#### Problem:
Take the data from its first line. Print each line exactly until the line containing "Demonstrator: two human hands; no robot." has been printed too.
*** Opening Given information ***
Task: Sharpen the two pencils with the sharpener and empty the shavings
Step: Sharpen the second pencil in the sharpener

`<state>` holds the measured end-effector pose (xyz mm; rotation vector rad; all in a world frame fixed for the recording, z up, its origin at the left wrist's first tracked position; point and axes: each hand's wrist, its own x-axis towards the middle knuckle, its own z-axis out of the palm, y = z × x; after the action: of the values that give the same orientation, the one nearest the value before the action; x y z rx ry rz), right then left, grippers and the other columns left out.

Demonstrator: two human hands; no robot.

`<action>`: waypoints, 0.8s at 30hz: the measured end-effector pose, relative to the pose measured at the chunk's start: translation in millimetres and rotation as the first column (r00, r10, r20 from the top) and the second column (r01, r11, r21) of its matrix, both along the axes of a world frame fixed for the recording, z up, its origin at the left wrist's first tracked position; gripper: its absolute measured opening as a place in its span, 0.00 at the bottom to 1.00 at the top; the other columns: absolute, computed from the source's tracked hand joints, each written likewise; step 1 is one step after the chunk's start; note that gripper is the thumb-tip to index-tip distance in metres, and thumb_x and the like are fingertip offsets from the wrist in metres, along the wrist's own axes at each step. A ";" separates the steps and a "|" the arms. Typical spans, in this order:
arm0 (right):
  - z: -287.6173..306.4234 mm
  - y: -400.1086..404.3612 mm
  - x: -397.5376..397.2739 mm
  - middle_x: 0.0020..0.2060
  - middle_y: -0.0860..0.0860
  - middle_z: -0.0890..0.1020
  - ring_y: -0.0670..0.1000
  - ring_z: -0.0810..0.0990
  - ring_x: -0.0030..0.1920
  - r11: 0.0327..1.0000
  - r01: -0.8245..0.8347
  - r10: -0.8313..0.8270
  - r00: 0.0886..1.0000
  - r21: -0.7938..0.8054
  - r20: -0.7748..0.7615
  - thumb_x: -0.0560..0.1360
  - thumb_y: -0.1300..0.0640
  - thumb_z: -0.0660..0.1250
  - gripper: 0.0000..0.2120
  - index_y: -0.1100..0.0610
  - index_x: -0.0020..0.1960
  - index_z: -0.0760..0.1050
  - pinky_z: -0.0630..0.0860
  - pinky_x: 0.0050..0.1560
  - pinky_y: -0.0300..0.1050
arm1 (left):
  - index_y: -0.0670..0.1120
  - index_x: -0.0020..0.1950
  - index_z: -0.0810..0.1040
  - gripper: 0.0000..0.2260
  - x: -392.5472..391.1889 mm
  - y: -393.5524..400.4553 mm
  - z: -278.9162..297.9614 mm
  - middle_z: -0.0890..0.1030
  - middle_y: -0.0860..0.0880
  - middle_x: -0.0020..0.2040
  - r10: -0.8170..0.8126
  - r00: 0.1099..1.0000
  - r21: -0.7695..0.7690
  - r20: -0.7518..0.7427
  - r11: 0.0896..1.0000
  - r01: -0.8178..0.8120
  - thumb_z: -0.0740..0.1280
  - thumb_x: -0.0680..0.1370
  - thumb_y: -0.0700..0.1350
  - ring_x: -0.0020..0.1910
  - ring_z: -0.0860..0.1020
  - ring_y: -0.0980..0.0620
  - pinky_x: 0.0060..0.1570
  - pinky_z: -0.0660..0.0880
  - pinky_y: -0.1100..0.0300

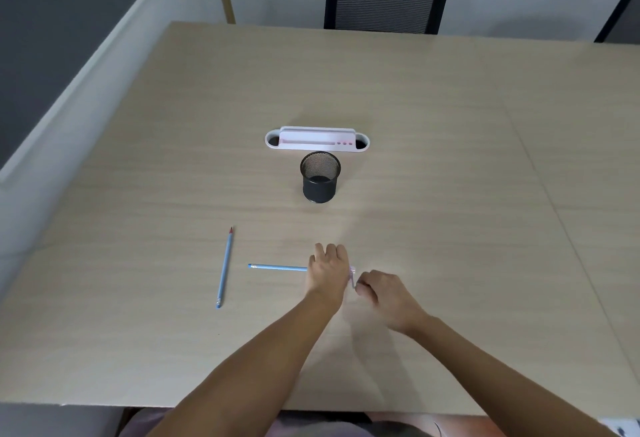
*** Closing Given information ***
#### Exercise answer:
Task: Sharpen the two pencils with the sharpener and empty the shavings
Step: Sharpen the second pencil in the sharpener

`<state>` holds the measured end-effector pose (xyz mm; rotation vector rad; all in a world frame fixed for the recording, z up, its origin at the left wrist's first tracked position; point and axes: each hand's wrist, its own x-axis towards the middle knuckle, its own z-axis out of the palm, y = z × x; after the action: of the values that give the same orientation, the one nearest the value before the action; x y z rx ry rz), right then left, grippers and the other columns left out.

Demonstrator: two human hands; no robot.

That concludes the answer to this exercise.